> [Directions for this task]
Every line that contains "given" must be located and copied from the data.

───── Provided material

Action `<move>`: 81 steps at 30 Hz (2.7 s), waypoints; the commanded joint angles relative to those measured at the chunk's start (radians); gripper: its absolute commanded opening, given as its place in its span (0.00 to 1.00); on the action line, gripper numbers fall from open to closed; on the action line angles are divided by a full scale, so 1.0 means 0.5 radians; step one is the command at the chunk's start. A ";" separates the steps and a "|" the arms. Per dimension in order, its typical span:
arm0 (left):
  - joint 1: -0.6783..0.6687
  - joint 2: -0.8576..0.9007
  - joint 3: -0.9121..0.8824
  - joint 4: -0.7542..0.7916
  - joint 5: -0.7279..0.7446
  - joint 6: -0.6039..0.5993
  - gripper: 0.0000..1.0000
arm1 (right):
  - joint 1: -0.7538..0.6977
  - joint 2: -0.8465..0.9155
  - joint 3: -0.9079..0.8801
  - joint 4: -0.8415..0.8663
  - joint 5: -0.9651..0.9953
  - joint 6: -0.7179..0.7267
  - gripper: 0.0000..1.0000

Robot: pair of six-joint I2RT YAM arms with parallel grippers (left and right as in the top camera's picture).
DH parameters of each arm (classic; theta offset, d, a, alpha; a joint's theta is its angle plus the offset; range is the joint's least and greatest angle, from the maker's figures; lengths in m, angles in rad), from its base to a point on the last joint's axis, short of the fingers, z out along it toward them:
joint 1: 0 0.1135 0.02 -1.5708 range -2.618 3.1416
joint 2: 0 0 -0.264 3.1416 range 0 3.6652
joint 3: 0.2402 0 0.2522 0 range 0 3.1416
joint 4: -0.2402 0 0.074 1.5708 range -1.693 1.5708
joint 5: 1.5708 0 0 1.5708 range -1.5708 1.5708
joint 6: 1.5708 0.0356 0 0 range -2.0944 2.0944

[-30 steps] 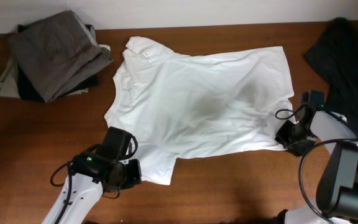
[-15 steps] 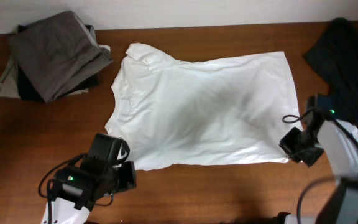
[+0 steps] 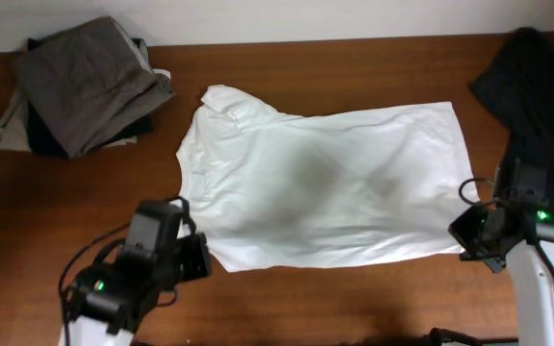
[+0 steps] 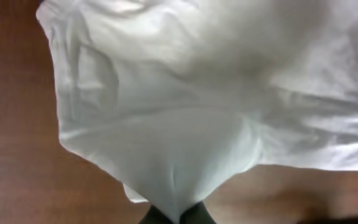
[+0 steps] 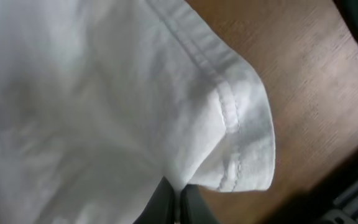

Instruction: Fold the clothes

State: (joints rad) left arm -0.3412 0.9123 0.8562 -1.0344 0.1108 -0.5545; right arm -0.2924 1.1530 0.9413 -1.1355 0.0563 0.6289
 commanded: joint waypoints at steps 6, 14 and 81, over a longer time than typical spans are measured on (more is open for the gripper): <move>-0.006 0.577 0.031 0.518 -0.336 -0.018 0.01 | -0.005 0.147 -0.009 0.438 -0.175 0.015 0.04; -0.006 0.688 0.031 0.928 -0.615 -0.018 0.01 | 0.128 0.584 -0.009 0.689 -0.182 0.018 0.04; -0.006 1.547 0.184 1.238 0.327 -0.217 0.74 | 0.284 0.793 0.377 0.609 -0.764 -0.263 0.99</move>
State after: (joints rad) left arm -0.3412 1.6779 0.9356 -0.4198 0.2558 -0.6563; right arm -0.1562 1.5631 1.1164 -0.8307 -0.3134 0.5076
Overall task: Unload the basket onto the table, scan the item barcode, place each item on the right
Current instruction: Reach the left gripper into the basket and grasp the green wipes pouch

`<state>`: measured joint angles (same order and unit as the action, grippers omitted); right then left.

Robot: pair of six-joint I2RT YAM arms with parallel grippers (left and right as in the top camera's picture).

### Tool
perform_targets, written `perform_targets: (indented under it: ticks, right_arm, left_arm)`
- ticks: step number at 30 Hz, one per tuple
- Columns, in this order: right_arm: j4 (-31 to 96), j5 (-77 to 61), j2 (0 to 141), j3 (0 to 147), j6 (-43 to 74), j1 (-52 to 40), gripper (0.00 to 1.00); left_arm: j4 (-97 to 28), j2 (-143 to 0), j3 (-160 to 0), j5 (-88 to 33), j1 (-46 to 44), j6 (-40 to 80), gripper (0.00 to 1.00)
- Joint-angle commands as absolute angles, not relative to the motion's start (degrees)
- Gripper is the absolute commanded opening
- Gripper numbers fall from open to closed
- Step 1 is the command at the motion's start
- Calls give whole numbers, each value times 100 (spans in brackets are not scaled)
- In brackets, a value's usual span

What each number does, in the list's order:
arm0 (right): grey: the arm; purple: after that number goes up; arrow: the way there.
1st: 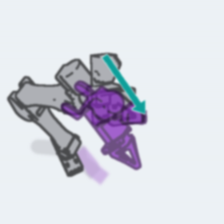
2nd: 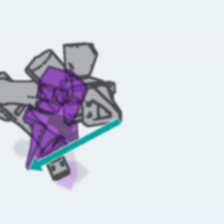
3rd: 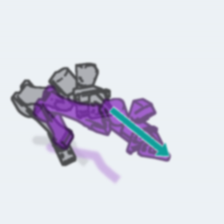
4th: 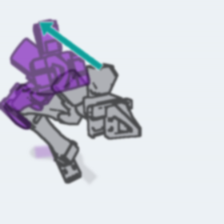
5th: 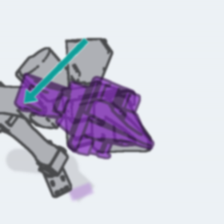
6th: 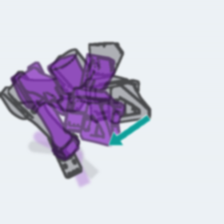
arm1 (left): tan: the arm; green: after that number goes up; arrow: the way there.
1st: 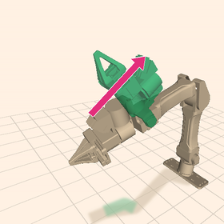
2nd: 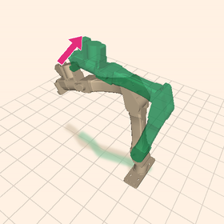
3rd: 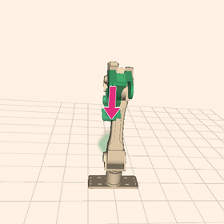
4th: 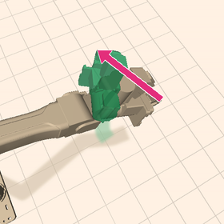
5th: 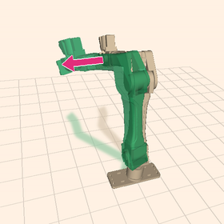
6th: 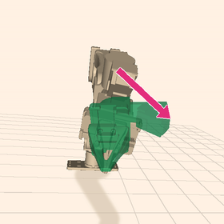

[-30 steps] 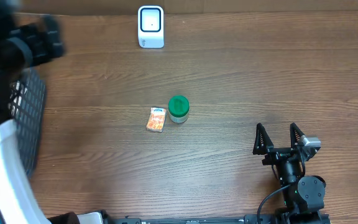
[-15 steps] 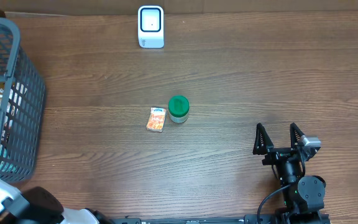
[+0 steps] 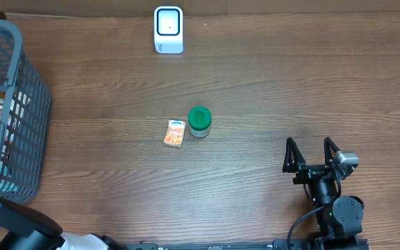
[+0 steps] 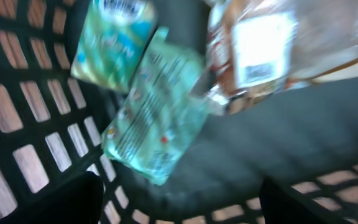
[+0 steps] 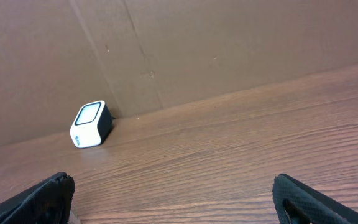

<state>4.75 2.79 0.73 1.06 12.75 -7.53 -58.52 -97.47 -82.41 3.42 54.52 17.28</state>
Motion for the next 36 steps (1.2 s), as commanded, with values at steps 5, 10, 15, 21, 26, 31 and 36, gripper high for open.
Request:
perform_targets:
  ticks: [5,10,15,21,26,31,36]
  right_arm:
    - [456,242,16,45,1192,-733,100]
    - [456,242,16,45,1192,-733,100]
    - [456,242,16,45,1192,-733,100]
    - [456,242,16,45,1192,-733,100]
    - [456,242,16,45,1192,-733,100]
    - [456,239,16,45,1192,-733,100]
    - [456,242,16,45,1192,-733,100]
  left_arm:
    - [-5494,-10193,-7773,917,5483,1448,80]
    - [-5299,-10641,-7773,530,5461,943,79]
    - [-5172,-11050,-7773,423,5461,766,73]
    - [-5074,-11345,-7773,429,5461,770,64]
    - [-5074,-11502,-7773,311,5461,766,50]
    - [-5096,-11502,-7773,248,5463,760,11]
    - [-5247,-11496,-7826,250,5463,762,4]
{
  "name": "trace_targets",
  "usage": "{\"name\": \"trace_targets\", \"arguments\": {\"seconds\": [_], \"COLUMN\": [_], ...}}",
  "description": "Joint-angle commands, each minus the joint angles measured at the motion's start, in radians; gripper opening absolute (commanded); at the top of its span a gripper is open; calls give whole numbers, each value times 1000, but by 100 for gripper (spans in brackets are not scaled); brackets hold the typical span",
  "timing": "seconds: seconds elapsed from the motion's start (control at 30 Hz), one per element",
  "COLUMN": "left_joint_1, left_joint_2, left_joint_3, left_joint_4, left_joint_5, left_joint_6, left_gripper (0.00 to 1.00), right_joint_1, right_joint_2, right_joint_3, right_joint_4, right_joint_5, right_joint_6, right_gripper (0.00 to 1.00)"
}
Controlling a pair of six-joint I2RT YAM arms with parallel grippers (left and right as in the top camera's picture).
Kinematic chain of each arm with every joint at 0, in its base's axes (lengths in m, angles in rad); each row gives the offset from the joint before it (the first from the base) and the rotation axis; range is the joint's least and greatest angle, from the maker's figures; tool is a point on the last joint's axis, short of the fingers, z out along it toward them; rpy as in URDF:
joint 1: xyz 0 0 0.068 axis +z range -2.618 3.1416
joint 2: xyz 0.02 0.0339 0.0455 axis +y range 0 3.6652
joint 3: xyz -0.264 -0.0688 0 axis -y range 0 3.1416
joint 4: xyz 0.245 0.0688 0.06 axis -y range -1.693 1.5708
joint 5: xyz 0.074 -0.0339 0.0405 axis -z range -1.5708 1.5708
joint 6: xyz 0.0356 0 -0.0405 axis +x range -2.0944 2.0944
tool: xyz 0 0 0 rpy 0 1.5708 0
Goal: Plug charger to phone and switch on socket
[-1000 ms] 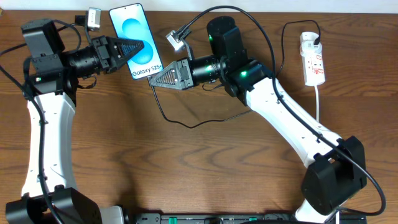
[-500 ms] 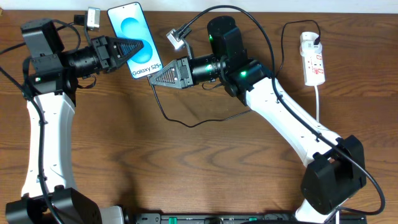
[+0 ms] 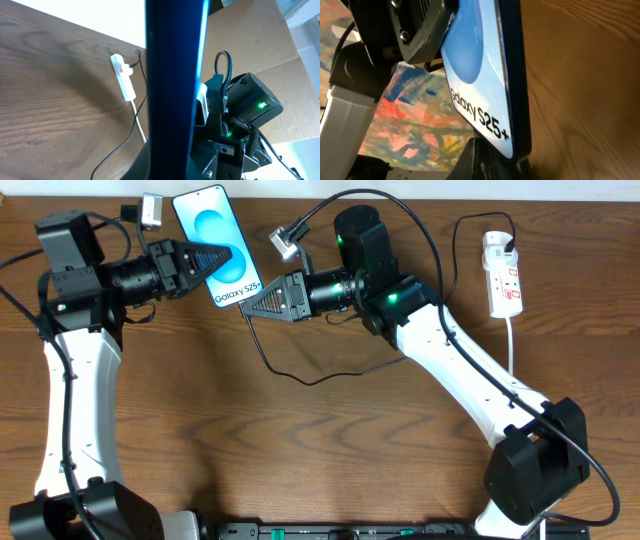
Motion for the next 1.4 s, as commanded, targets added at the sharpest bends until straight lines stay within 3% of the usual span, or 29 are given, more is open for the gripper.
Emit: {"name": "trace_targets", "arguments": {"seconds": [0.0,0.27,0.47,0.73,0.87,1.1,1.37], "left_joint_1": [-50,-50,-51,-51,-50,-50,-51], "left_joint_2": [-11,-11,-11,-11,-11,-11,-11], "left_joint_3": [-18,-18,-18,-18,-18,-18,-18], "left_joint_4": [-27,-27,-27,-27,-26,-26,-26], "left_joint_5": [191,191,190,190,190,190,190], "left_joint_6": [10,10,10,10,12,143,421], "left_gripper": [7,7,7,8,7,7,7], "right_joint_1": [-30,-52,-71,-73,-83,-143,-237], "right_joint_2": [-6,-6,-6,-6,-6,-6,-8], "right_joint_3": [53,53,53,53,53,53,53], "right_joint_4": [32,39,48,44,28,-40,-45], "right_joint_5": [148,137,135,135,136,134,18], "right_joint_6": [0,13,23,21,-2,-44,-180], "right_gripper": [10,20,36,39,45,51,82]}}
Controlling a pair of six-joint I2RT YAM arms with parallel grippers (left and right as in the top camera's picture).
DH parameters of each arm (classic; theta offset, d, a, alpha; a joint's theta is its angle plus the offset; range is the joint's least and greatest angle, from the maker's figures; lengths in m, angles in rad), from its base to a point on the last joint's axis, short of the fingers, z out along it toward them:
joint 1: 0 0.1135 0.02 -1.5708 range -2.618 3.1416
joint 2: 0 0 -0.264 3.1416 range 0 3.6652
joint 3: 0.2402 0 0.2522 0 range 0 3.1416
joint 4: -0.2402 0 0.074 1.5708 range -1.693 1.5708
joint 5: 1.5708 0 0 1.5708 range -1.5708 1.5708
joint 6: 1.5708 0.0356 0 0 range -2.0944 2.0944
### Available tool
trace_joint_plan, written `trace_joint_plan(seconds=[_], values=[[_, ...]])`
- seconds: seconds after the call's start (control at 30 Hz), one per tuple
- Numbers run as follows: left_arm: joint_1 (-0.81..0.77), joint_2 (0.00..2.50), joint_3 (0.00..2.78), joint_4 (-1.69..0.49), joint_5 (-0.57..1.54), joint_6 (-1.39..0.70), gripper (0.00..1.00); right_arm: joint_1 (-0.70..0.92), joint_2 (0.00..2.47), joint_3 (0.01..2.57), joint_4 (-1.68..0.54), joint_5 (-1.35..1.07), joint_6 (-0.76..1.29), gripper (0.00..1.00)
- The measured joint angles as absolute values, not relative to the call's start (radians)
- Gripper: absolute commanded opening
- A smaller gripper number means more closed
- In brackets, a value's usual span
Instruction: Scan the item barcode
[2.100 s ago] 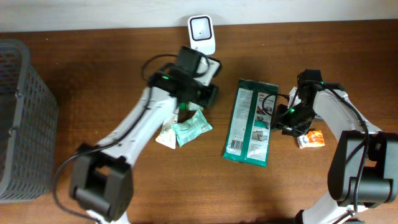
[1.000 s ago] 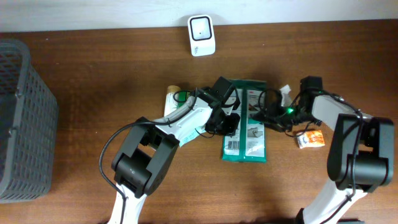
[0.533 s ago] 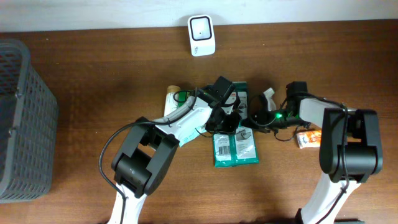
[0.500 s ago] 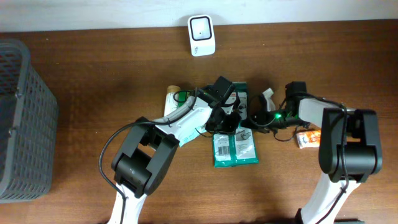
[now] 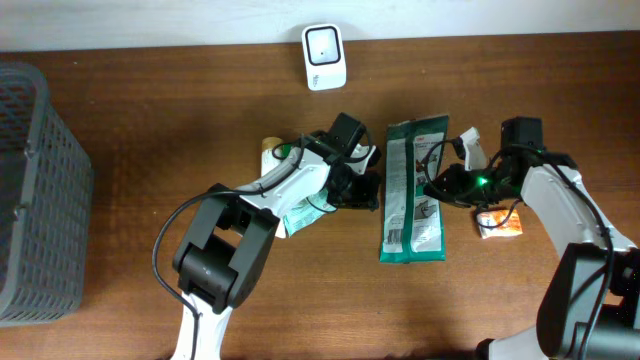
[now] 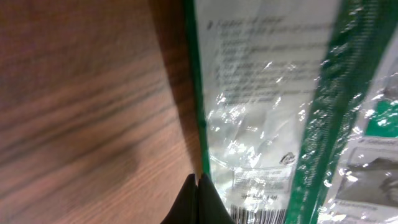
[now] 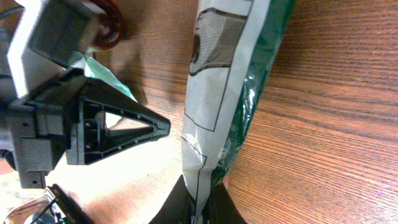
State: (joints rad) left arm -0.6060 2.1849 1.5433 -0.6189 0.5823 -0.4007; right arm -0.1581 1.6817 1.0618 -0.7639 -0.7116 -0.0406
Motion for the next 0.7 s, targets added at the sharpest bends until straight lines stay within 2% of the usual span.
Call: trace_joint_plan(seconds=[0.3,0.37,0.6,0.67,0.7], values=[[-0.654,2.204,1.543,-0.563,0.561,-0.39,0.0,-0.09,1.764,1.062,-0.703,-0.653,-0.002,0.04],[-0.65,2.217,1.543,-0.559,0.561,-0.399,0.0,-0.09,1.786,1.062,-0.698,-0.651,0.004,0.18],[-0.649,2.228,1.545,-0.556,0.564,-0.409,0.0,-0.093,1.946,1.066,-0.612,-0.691,0.02,0.2],[-0.649,2.228,1.545,-0.556,0.565,-0.41,0.0,-0.093,1.979,1.081,-0.588,-0.754,0.02,0.26],[-0.648,2.228,1.545,-0.556,0.564,-0.409,0.0,-0.093,1.99,1.084,-0.578,-0.782,0.022,0.33]])
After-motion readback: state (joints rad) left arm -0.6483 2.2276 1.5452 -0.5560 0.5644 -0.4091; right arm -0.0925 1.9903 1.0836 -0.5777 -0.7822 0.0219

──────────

> [Solution to this task]
Action `<move>`: 81 steps at 30 Hz (2.7 s), waypoints; the commanded joint angles relative to those measured at the chunk's start (radians); gripper: its absolute commanded opening, given as its place in its span (0.00 to 1.00); on the action line, gripper numbers fall from open to closed; on the action line angles are divided by a full scale, so 1.0 means 0.5 radians; step one is the command at the chunk's start. A ";" separates the steps and a "|" the arms. Per dimension in order, its typical span:
Motion for the next 1.4 s, as commanded, targets added at the sharpest bends until straight lines stay within 3% of the usual span, or 29 are given, more is open for the gripper.

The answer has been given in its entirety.